Volunteers needed to help monitor Wisconsin wolves and other carnivores
People interested in volunteering to locate wolves and other medium to large size carnivores this winter can learn how to track during a series of upcoming training sessions. Wisconsin DNR started a Volunteer Carnivore Tracking program in 1995 to help monitor the state’s wolf population, as well as look for signs of other medium to large size carnivores.
Last winter, 150 volunteers conducted nearly 8,000 miles of snow track surveys in search of wolves and other carnivores. Data they gathered was compiled with other monitoring data to aid Department of Natural Resources biologists in evaluating wolf populations. Wisconsin DNR is again asking volunteers to participate in monitoring the state’s wolves and other carnivores this winter.
Volunteer trackers are asked to take a track training class and a wolf ecology class. When they take the track training class they will be given the opportunity to sign up for a survey block in northern or central Wisconsin, and are asked to conduct three or more surveys in their assigned block over the winter. Most surveys are done by slowly driving snow covered back roads in search of tracks, but surveys can also be done on snowshoe, cross country skis, or snowmobile. Many trackers work in pairs or groups to complete surveys.

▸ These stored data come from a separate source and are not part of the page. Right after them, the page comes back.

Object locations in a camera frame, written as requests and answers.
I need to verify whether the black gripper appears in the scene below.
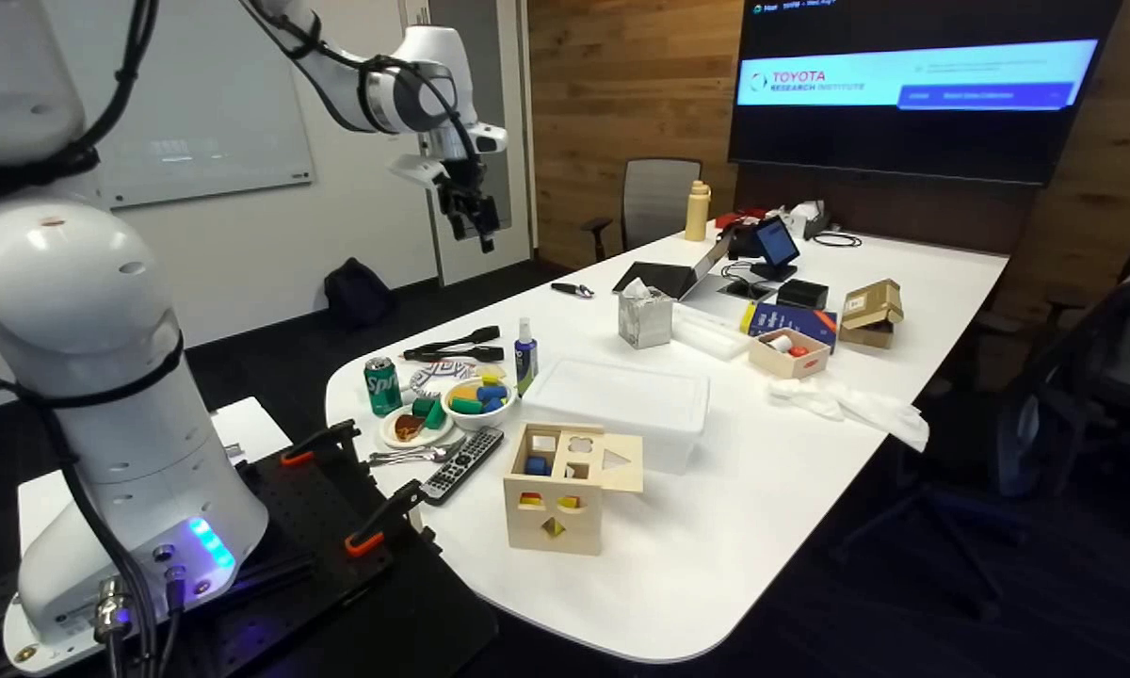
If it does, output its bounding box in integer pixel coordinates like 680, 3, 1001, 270
435, 155, 510, 256

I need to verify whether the yellow mustard bottle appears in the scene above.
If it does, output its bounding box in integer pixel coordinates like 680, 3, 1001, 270
683, 178, 716, 246

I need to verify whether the black backpack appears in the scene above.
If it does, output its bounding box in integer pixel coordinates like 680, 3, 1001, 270
322, 256, 401, 340

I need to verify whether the grey door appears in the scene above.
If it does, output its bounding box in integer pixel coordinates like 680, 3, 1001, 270
425, 0, 539, 288

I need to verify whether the white bowl with coloured blocks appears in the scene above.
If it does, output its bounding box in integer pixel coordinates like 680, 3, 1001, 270
441, 364, 521, 431

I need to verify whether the grey office chair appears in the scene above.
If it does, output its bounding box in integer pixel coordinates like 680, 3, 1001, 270
587, 155, 705, 262

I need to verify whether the grey tissue box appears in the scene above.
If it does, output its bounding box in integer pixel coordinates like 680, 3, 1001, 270
615, 276, 680, 349

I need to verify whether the green soda can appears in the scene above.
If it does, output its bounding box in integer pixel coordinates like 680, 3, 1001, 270
362, 354, 408, 418

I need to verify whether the green toy block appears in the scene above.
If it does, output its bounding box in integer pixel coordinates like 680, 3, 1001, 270
410, 391, 452, 431

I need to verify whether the white plate with orange toy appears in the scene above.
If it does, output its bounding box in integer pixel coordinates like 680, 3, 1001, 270
377, 405, 457, 454

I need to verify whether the clear plastic storage bin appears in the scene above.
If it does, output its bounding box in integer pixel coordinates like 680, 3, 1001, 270
515, 354, 716, 478

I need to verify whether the black remote control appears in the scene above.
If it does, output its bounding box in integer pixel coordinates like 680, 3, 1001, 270
417, 425, 510, 507

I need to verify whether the clear plastic container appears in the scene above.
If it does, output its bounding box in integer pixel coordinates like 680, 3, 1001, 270
669, 303, 759, 364

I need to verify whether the wooden shape sorter lid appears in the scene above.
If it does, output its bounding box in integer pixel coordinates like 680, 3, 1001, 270
585, 429, 648, 497

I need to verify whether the wooden shape sorter box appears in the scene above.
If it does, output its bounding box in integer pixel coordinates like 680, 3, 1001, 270
501, 421, 609, 556

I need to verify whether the small black tablet display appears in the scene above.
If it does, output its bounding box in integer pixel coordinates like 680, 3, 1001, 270
746, 213, 805, 281

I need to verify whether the blue printed box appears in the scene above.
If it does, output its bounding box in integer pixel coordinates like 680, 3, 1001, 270
746, 298, 844, 354

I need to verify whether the small black box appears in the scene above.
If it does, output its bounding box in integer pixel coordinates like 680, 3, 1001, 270
776, 276, 833, 312

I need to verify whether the small wooden tray with blocks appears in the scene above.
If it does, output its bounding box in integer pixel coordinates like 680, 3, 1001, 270
746, 327, 833, 385

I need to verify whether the open brown cardboard box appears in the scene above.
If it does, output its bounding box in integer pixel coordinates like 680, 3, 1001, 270
838, 276, 909, 349

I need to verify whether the white plastic bag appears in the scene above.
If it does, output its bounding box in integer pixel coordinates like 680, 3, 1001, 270
766, 372, 936, 454

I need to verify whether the black mesh office chair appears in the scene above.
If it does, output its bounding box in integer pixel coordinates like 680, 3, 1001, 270
840, 219, 1130, 616

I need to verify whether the wall whiteboard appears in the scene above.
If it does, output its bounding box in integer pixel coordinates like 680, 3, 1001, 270
37, 0, 322, 213

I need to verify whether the black mount with orange clamps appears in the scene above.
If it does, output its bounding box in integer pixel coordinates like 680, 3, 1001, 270
172, 413, 505, 678

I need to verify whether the large wall television screen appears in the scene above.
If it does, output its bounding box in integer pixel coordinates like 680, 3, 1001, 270
728, 0, 1126, 190

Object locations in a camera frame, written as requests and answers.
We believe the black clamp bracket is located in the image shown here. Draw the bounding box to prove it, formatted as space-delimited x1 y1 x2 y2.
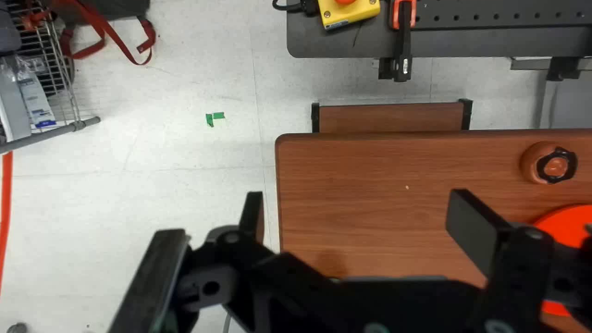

Carnivore Track Training sessions in this area are scheduled for Dec. 14 and 15 at Treehaven near Tomahawk. Training at Treehaven in Tomahawk will be by renowned tracker, Dr. James Halfpenny. Cost of that workshop will be $185 to $245, depending on whether you choose the lodging option. Meals are included.
A Wolf Ecology classes scheduled for Jan. 18 and 19, and Feb. 1 and 2 at Treehaven, and Feb. 15 and 16 at Trees for Tomorrow in Eagle River. The two-day trainings vary in price and offer different meal and lodging options.
Details about the Volunteer Carnivore Tracking program and the list of training courses (with details on locations and contact information) are available by searching the DNR website for “volunteer carnivore tracking.” Snow track surveys continue to be a critical component in the state’s wolf monitoring program, and provide additional information on other forest carnivore populations.